EXERCISE PROMPT: Print the listing below verbatim, passing over each picture.

DATA EXTRACT: Begin

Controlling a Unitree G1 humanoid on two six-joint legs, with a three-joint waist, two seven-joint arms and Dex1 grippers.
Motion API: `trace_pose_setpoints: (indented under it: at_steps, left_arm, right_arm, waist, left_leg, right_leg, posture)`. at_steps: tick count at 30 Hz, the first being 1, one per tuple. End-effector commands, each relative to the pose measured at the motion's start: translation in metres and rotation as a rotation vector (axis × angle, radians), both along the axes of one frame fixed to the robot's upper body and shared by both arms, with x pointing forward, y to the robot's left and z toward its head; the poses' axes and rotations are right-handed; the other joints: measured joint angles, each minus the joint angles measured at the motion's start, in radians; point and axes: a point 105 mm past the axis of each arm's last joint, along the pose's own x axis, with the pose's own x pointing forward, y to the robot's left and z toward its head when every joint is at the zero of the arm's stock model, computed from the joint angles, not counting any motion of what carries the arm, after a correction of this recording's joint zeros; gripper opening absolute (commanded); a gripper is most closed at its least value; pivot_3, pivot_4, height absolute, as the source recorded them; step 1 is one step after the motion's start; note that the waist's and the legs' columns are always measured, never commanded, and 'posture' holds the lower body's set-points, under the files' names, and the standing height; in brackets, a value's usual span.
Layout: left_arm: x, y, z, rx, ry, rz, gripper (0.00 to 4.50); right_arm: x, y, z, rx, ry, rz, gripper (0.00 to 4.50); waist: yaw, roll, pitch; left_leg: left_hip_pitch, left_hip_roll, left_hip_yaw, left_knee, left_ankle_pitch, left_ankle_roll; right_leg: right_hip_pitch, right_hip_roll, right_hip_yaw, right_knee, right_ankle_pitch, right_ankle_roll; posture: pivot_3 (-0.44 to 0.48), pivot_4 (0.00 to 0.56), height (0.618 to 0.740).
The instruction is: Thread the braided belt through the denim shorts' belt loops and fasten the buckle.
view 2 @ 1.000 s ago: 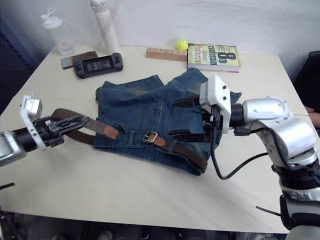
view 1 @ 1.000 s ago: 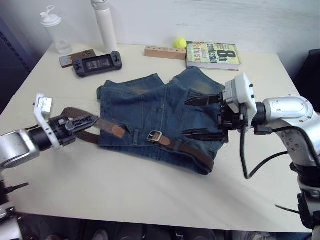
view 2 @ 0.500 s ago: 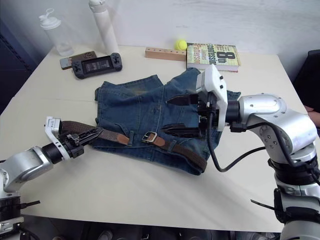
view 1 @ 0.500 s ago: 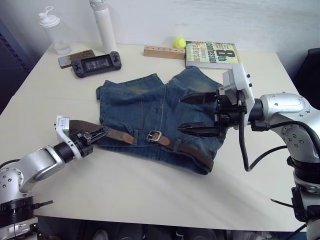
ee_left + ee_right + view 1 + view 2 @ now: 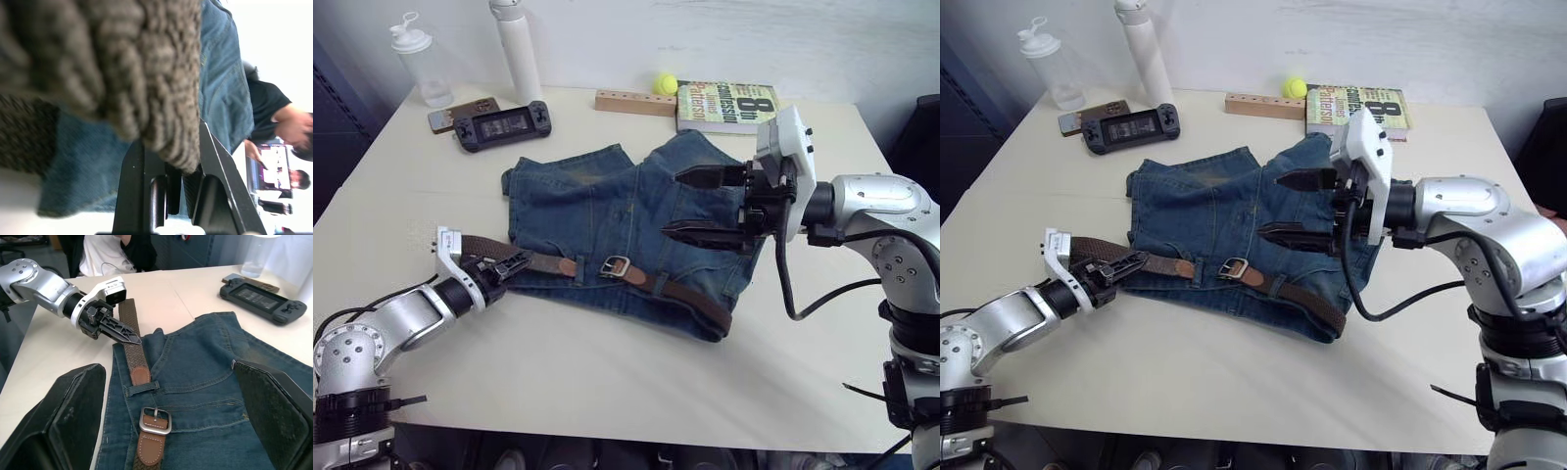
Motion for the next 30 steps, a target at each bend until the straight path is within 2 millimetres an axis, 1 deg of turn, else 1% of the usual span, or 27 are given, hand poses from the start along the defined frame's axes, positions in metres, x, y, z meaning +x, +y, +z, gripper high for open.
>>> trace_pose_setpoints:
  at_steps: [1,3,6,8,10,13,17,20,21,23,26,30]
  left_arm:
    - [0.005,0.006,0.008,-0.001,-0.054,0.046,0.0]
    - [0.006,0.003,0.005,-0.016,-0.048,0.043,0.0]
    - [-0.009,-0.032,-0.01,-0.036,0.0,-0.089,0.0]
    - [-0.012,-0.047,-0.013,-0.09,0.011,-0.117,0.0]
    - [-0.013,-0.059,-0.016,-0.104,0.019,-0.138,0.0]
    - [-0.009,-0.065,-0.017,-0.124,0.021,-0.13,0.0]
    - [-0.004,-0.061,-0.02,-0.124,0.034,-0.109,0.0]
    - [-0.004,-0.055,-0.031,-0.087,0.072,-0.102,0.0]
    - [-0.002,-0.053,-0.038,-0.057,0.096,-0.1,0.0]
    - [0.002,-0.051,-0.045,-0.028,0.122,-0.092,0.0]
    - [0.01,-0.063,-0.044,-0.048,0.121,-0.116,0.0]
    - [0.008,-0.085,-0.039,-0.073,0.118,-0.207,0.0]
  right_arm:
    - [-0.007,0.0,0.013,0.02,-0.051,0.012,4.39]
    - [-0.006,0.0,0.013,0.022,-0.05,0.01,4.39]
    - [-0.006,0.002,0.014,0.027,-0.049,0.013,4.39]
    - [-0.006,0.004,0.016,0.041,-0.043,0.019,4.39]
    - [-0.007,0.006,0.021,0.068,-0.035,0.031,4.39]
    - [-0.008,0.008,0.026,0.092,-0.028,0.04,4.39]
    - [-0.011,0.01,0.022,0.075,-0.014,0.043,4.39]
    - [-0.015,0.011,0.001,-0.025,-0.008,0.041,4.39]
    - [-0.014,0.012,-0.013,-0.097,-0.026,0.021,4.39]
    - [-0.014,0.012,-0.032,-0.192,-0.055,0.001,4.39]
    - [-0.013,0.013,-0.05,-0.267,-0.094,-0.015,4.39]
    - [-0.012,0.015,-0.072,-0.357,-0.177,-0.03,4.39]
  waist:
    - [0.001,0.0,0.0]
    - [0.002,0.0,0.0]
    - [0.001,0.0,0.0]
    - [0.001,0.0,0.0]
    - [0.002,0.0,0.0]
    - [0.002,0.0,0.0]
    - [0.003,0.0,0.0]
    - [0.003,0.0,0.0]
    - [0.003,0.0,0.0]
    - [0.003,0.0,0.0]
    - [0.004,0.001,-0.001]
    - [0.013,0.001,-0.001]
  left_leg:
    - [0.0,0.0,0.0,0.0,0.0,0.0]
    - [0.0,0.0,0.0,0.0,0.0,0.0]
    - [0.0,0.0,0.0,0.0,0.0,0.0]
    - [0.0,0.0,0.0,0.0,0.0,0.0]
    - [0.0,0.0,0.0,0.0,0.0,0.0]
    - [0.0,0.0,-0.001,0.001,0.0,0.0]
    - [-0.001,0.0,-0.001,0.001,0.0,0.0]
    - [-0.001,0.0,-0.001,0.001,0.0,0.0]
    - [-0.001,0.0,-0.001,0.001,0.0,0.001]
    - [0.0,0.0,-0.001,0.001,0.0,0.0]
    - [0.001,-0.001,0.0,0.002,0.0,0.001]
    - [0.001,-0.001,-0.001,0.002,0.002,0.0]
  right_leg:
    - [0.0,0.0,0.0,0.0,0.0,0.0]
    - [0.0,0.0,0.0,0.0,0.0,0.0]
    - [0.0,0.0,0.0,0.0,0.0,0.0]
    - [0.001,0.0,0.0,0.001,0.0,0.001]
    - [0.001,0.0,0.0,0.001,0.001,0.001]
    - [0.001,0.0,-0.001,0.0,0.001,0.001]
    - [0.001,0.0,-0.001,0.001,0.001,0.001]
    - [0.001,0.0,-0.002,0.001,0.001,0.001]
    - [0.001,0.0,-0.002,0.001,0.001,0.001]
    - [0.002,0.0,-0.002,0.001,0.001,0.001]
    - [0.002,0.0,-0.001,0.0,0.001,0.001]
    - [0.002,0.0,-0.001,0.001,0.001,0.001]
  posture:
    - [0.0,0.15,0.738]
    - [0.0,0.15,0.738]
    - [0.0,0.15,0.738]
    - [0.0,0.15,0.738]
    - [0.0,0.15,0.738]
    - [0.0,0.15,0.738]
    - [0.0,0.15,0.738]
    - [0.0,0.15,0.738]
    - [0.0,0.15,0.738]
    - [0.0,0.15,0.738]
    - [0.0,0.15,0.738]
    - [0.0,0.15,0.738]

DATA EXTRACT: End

EXERCISE RESPONSE:
Controlling a Unitree G1 humanoid on two six-joint legs, with a three-joint waist, two seven-joint arms and Dex1 grippers.
Motion API: `trace_pose_setpoints: (indented under it: at_steps, left_arm, right_arm, waist, left_leg, right_leg, posture)`. at_steps: tick count at 30 Hz, the first being 1, one per tuple. End-effector commands, each relative to the pose measured at the motion's start: translation in metres and rotation as a rotation vector (axis × angle, radians), both along the axes of one frame fixed to the robot's upper body and shared by both arms, with x pointing forward, y to the robot's left and z toward its head; the poses' axes and rotations are right-handed; the other joints: measured joint angles, each minus the joint angles measured at the motion's start, in radians; point and axes: a point 105 mm past the axis of each arm's last joint, along the pose's own x axis, with the pose's own x pointing forward, y to the robot's left and z toward its head when every joint is at the zero of the arm's stock model, computed from the joint angles, not counting any motion of what carries the arm, after a correction of this recording's joint zeros; gripper opening absolute (commanded); a gripper is most closed at its least value; pivot_3, pivot_4, height absolute, as the source recorded them; step 1 is one step after the motion's start; note that the waist's and the legs' columns are always measured, never commanded, and 'posture' holds the lower body's set-points, under the files' names, and the standing height; in brackets, a value's usual span.
Layout: left_arm: x, y, z, rx, ry, rz, gripper (0.00 to 4.50); right_arm: x, y, z, rx, ry, rz, gripper (0.00 to 4.50); waist: yaw, roll, pitch; left_leg: left_hip_pitch, left_hip_roll, left_hip_yaw, left_knee, left_ankle_pitch, left_ankle_roll; right_leg: right_hip_pitch, right_hip_roll, right_hip_yaw, right_knee, right_ankle_pitch, right_ankle_roll; posture: pivot_3 (-0.44 to 0.48), pivot_4 (0.00 to 0.56), height (0.618 to 0.740).
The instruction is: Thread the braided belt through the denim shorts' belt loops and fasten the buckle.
view 2 @ 1.000 s ago: 
view 1 @ 1.000 s ago: 
view 2 @ 0.500 s ago: 
view 1 @ 0.500 s ago: 
ee_left + ee_right + view 1 + view 2 @ now: 
Motion for the next 30 steps, a target at each bend until the straight path is within 2 millimetres an axis, 1 deg of turn, else 1% of the usual span, or 27 are given, hand poses from the start along the defined frame's axes, positions in metres, x, y, z meaning +x, +y, +z, gripper high for open.
>>> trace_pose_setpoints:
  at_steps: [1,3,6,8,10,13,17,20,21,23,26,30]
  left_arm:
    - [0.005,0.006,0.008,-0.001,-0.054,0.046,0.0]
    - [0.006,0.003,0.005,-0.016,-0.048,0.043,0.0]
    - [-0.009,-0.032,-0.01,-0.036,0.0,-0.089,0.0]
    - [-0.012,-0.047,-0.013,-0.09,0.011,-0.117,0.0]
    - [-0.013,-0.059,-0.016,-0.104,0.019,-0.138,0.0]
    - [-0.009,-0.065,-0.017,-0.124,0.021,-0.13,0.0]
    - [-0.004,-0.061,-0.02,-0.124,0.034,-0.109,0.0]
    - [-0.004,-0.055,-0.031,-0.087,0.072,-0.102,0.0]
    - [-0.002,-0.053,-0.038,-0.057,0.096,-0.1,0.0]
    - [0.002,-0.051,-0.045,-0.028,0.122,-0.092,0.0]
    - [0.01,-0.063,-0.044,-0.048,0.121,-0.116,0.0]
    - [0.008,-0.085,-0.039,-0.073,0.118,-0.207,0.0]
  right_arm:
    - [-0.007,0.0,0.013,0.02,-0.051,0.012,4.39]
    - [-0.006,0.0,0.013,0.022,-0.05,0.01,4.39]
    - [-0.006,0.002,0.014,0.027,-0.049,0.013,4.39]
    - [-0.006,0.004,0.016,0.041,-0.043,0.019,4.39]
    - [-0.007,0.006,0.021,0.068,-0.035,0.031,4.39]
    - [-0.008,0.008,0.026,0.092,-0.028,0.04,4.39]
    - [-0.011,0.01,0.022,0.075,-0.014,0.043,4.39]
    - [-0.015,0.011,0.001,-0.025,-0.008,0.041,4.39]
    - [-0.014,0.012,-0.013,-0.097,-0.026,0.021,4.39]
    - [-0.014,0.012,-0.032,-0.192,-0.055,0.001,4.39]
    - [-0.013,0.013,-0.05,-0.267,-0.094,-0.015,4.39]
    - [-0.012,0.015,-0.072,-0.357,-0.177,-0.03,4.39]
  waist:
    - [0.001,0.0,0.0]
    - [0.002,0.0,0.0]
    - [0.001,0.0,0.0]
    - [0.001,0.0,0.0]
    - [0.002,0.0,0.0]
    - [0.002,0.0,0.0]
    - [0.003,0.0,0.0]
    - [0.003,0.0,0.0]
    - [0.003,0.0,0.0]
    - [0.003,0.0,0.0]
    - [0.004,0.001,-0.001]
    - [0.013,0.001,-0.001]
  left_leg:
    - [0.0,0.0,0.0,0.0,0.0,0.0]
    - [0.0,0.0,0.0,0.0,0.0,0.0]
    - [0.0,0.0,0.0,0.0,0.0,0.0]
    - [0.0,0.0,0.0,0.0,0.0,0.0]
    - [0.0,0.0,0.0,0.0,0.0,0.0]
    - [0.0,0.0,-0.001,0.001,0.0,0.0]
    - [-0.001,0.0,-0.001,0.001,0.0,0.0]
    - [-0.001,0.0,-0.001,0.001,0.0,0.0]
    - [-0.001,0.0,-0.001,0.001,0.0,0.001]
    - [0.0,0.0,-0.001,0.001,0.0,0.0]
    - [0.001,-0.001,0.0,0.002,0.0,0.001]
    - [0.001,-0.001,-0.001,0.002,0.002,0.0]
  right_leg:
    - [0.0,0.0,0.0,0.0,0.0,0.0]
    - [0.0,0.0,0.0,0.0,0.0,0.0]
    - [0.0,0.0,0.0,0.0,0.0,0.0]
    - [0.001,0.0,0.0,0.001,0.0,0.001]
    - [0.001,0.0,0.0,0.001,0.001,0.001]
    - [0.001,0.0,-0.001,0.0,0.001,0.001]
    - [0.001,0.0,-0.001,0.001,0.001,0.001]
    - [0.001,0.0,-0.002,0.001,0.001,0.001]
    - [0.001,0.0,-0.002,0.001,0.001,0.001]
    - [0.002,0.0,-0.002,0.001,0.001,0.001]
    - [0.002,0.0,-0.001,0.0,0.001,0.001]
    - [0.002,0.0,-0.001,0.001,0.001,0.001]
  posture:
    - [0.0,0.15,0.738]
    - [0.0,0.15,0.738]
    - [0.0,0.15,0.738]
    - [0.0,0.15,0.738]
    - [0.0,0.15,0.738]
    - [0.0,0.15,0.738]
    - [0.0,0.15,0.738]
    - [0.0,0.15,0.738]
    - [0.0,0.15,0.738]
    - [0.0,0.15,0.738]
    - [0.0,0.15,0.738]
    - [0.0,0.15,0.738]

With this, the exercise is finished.